The Supreme Court has ruled that narco-analysis or brain mapping is inadmissible as evidence because it violates the fundamental axiom of criminal jurisprudence that no alleged criminal can be compelled to be a witness against himself.  The graver the crime, the stricter the evidence needed to convict a criminal.  This allows rapists, serial murderers and child molesters to be acquitted like the three judgments delivered by Justice Pushpa Ganediwala who ruled that unless there was skin-to-skin contact,  POCSO would not apply, culminating in the recall of her confirmation and resignation from the judiciary.

But to return to the issue at hand, it is very sinister to lump those detained in preventive detention with those convicted for selling drugs or sexually abusing children. Preventive detention is not an offence because the police detain those bad characters whose names figure in their registers on apprehension of breach of the peace. Some detenues may even be activists who are inconvenient to  powerful politicians like a chief minister or a governor. India is notorious for using the police to hound political opponents who are exonerated the minute their own political parties return to power. Hence, there must be checks and balances to ensure there is no misuse of this law.

A Bill is drafted by employees of the state who act under the diktat of their superiors which is why the definition of “measurements” in the Criminal Procedure (Identification) Bill is vague enough to allow  “any other examination referred to in Section 53 and 53A of the Criminal Procedure Code, 1973. What escapes notice is that both sections 53 and 53A are loosely worded to permit “such other tests which a medical practitioner may think necessary.”

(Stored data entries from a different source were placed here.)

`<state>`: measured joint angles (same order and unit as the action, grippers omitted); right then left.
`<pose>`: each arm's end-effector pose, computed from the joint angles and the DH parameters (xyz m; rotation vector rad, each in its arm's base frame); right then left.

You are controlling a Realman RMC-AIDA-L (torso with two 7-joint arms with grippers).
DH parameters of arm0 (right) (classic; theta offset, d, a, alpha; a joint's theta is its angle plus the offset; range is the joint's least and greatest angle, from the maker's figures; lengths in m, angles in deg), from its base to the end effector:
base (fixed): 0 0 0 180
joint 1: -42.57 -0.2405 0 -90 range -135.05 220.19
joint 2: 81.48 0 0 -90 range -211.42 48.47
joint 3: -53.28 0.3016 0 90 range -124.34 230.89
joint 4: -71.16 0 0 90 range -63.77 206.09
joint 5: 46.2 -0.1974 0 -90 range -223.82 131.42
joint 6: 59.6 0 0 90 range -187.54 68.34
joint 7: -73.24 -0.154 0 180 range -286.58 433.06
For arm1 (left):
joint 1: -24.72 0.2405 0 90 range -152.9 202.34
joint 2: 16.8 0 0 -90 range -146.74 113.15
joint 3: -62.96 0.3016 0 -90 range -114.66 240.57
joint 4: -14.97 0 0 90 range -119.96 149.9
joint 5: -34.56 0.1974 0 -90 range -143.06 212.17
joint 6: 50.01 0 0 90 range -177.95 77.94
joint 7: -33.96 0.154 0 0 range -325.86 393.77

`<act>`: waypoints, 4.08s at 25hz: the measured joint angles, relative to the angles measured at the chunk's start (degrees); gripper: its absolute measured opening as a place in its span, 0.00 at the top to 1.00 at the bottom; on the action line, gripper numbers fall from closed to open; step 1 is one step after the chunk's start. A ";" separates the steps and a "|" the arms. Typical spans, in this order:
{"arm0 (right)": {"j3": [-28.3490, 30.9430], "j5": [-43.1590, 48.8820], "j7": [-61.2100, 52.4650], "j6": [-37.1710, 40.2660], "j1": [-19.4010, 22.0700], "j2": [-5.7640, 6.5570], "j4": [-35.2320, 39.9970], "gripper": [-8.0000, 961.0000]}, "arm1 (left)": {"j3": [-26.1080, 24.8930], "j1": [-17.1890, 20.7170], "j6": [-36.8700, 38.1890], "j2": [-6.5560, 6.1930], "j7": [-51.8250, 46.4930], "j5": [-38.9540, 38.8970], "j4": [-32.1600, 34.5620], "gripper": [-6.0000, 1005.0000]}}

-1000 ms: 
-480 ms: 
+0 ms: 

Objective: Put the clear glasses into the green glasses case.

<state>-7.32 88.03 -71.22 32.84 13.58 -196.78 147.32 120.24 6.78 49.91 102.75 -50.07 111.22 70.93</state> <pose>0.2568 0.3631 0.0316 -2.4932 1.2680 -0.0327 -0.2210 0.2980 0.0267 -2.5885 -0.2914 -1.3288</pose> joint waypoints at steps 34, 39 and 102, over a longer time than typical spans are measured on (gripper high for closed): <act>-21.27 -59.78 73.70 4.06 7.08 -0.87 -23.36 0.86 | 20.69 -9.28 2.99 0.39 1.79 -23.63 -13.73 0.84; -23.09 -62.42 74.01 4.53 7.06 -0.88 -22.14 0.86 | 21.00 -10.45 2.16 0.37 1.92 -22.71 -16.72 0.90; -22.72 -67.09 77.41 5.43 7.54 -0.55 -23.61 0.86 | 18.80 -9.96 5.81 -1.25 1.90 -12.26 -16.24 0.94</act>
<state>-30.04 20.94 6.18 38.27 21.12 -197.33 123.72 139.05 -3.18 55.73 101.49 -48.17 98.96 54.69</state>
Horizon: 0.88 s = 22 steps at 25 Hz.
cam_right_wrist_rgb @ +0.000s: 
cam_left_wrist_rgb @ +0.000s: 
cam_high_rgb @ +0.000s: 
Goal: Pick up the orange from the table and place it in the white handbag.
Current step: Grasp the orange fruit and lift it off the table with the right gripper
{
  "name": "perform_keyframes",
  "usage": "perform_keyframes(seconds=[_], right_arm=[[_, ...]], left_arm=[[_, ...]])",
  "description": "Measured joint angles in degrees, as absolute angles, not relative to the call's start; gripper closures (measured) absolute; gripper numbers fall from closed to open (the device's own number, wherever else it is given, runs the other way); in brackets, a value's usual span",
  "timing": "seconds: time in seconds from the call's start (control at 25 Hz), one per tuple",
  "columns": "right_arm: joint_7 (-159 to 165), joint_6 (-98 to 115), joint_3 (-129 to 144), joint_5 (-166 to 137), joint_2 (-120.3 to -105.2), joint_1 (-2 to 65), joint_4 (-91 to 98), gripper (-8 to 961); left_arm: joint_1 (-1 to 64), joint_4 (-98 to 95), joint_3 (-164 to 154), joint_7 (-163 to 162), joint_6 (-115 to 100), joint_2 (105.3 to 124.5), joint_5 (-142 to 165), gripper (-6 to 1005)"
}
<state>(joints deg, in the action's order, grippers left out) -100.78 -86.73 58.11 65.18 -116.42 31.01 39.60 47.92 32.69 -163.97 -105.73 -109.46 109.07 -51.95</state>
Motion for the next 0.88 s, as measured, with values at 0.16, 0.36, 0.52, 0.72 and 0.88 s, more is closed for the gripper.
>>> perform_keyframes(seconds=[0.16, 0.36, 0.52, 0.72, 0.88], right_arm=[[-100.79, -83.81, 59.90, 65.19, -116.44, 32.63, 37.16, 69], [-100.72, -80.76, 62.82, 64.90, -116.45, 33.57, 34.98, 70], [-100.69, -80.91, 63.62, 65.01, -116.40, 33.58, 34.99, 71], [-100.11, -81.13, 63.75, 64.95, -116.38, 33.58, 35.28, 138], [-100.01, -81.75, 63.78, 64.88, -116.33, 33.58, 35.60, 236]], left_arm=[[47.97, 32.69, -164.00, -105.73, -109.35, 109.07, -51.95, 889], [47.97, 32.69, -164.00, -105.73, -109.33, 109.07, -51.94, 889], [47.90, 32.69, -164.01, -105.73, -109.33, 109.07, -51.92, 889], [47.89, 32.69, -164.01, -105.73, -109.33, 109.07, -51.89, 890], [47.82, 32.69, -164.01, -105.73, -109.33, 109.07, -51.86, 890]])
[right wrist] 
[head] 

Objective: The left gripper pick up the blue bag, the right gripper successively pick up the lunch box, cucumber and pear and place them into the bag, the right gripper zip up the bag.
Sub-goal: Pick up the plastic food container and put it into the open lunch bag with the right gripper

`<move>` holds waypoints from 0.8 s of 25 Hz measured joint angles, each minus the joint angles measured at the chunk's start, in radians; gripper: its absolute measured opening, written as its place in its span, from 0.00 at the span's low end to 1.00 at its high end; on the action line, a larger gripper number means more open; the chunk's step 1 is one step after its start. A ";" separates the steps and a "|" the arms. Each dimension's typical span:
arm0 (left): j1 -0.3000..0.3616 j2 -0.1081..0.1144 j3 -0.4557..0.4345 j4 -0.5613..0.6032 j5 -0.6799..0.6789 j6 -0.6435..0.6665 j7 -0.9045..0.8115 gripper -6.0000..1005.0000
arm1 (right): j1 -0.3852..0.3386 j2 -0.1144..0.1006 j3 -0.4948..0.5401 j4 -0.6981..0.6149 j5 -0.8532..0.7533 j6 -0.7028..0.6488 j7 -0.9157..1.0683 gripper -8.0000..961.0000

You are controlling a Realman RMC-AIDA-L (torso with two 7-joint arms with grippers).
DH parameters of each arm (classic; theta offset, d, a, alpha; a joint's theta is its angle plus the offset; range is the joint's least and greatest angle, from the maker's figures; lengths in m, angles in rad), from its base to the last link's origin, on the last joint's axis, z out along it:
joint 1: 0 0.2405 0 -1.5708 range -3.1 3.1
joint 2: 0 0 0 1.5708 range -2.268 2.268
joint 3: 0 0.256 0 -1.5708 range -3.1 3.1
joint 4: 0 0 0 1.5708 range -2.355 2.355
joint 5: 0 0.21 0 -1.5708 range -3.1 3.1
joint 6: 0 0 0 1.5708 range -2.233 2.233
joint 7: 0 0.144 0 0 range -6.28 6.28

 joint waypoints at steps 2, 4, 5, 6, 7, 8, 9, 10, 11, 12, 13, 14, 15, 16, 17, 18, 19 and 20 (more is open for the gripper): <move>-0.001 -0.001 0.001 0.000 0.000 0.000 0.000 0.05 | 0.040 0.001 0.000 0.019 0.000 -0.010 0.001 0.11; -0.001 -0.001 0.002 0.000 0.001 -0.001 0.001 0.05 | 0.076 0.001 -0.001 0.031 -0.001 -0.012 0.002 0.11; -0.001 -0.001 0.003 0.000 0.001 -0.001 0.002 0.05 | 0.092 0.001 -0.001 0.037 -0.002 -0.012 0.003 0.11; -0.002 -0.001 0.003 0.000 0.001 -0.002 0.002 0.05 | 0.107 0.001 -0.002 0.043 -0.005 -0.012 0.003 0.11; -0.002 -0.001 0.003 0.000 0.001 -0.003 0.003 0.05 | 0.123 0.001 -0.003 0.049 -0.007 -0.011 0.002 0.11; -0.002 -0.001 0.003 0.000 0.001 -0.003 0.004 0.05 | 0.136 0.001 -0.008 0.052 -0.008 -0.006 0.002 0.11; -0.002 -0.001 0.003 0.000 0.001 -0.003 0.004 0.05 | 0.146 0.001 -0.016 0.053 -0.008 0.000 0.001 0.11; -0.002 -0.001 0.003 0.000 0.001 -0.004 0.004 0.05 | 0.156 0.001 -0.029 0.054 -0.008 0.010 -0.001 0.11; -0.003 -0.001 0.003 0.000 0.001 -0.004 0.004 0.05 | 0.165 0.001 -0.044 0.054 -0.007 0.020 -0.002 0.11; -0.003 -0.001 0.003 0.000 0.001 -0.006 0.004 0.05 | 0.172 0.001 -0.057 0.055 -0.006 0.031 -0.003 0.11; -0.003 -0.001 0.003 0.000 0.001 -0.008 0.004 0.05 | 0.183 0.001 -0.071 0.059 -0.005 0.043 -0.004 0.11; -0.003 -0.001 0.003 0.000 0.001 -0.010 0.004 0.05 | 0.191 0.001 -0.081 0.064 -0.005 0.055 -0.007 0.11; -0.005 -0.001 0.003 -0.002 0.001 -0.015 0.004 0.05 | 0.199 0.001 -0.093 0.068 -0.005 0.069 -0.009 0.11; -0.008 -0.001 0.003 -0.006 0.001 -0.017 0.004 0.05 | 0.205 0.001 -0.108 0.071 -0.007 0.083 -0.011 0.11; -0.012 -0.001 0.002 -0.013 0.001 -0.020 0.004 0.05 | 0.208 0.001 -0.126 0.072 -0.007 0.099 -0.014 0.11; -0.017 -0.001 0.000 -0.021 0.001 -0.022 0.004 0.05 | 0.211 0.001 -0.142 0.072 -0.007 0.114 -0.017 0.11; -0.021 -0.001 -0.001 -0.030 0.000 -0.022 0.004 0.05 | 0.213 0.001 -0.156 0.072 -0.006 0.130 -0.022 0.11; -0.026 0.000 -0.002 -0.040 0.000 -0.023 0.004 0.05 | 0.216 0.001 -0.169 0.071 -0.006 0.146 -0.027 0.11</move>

Does this imply that tests banned by the  Supreme Court like narco-analysis or brain mapping may be used as investigative tools ? A gangster like xxxxx was subjected to narco-analysis but his replies cannot be used as evidence against him. Investigative agencies like the CBI may still use these draconian tools against gangsters without the approval of the Supreme Court.

This is why the Delhi Special Police Establishment Act is another law which needs to be overhauled. Laypersons do not know that the `Caged Bamboozlers of India’ more famously known as the CBI cannot investigate on its own but needs the consent of the states to probe corruption cases. This is why Maharashtra, Punjab, Rajasthan, West Bengal, Jharkhand, Chattisgarh, Kerala, Mizoram and Meghalaya have withdrawn consent to the CBI to investigate their own corrupt politicians. For, governments are made up of corrupt politicians who fool the people into electing them.

The new Bill will apply to the CBI which maintains a database of criminals and supplies these to the international police or Interpol after issuing a red corner notice for absconding terrorists like Dawood Ibrahim. If this Bill is not reworded, it will prove to be more of a calamity than a benefit.

The writer  is a senior journalist-cum-advocate of the Bombay high court.